WHAT YOU SHOULD DO = Please give back the listing below word for word, without the images.
*** GIVEN DATA Section Begins ***
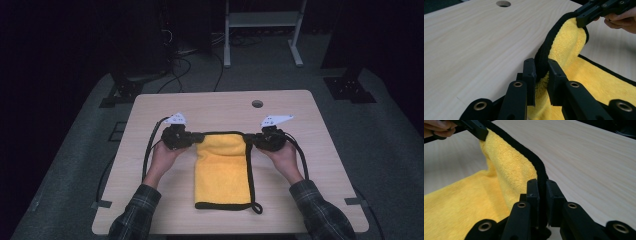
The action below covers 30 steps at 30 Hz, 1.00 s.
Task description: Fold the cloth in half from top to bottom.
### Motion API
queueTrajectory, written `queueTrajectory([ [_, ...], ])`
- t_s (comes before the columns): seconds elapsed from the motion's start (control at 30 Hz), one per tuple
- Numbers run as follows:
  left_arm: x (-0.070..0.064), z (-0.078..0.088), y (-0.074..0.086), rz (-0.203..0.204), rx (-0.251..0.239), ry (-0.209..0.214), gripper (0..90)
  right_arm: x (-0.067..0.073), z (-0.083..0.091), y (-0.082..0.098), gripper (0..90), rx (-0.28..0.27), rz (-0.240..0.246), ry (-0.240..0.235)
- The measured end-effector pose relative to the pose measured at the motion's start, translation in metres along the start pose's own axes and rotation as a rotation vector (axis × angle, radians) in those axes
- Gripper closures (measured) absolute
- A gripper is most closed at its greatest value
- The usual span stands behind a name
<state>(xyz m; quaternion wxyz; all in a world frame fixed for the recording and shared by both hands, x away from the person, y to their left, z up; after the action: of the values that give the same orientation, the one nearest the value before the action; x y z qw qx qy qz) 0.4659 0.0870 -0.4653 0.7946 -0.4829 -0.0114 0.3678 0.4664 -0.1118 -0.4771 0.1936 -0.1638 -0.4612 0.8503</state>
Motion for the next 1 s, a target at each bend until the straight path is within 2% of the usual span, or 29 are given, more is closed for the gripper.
queueTrajectory([
  [0.13, -0.012, 0.01, 0.012, 0.021, -0.018, 0.042, 78.0, 0.017, 0.009, 0.0, 81.6, -0.008, 0.016, -0.028],
  [0.2, -0.02, 0.013, 0.02, 0.026, -0.006, 0.058, 78.0, 0.023, 0.012, 0.002, 81.6, -0.004, 0.029, -0.035],
  [0.47, -0.045, 0.023, 0.048, 0.011, 0.04, 0.066, 77.9, 0.053, 0.023, 0.015, 81.5, 0.011, 0.031, -0.092],
  [0.9, -0.07, 0.032, 0.084, 0.001, 0.116, 0.104, 77.9, 0.097, 0.041, 0.028, 81.2, 0.034, 0.059, -0.154],
  [1.0, -0.075, 0.03, 0.098, 0.001, 0.158, 0.111, 77.8, 0.105, 0.042, 0.035, 81.0, 0.055, 0.069, -0.17],
])
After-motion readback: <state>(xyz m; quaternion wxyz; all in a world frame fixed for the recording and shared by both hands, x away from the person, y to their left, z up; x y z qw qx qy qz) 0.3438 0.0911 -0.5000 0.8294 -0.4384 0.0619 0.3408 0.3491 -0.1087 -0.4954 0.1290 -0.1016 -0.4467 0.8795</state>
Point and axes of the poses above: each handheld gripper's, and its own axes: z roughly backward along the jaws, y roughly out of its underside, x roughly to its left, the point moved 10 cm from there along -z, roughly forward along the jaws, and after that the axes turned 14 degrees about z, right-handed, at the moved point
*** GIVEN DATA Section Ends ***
TASK RESPONSE =
The action below covers 30 steps at 30 Hz, 1.00 s.
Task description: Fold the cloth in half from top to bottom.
### Motion API
queueTrajectory, written `queueTrajectory([ [_, ...], ])`
- t_s (comes before the columns): seconds elapsed from the motion's start (control at 30 Hz), one per tuple
- Numbers run as follows:
  left_arm: x (-0.070..0.064), z (-0.078..0.088), y (-0.074..0.086), rz (-0.203..0.204), rx (-0.251..0.239), ry (-0.209..0.214), gripper (0..90)
  right_arm: x (-0.067..0.073), z (-0.083..0.091), y (-0.082..0.098), gripper (0..90), rx (-0.28..0.27), rz (-0.240..0.246), ry (-0.240..0.235)
- The measured end-effector pose relative to the pose measured at the motion's start, translation in metres along the start pose's own axes and rotation as a rotation vector (axis × angle, radians) in those axes
- Gripper closures (measured) absolute
- A gripper is most closed at its greatest value
- The usual span stands behind a name
<state>(xyz m; quaternion wxyz; all in a world frame fixed for the recording and shared by both hands, x away from the person, y to their left, z up; after the action: of the values that give the same orientation, the one nearest the value before the action; x y z qw qx qy qz) 0.4659 0.0870 -0.4653 0.7946 -0.4829 -0.0114 0.3678 0.4664 -0.1118 -0.4771 0.1936 -0.1638 -0.4612 0.8503</state>
Motion for the next 1 s, a target at each bend until the straight path is within 2% of the usual span, or 29 are given, more is closed for the gripper.
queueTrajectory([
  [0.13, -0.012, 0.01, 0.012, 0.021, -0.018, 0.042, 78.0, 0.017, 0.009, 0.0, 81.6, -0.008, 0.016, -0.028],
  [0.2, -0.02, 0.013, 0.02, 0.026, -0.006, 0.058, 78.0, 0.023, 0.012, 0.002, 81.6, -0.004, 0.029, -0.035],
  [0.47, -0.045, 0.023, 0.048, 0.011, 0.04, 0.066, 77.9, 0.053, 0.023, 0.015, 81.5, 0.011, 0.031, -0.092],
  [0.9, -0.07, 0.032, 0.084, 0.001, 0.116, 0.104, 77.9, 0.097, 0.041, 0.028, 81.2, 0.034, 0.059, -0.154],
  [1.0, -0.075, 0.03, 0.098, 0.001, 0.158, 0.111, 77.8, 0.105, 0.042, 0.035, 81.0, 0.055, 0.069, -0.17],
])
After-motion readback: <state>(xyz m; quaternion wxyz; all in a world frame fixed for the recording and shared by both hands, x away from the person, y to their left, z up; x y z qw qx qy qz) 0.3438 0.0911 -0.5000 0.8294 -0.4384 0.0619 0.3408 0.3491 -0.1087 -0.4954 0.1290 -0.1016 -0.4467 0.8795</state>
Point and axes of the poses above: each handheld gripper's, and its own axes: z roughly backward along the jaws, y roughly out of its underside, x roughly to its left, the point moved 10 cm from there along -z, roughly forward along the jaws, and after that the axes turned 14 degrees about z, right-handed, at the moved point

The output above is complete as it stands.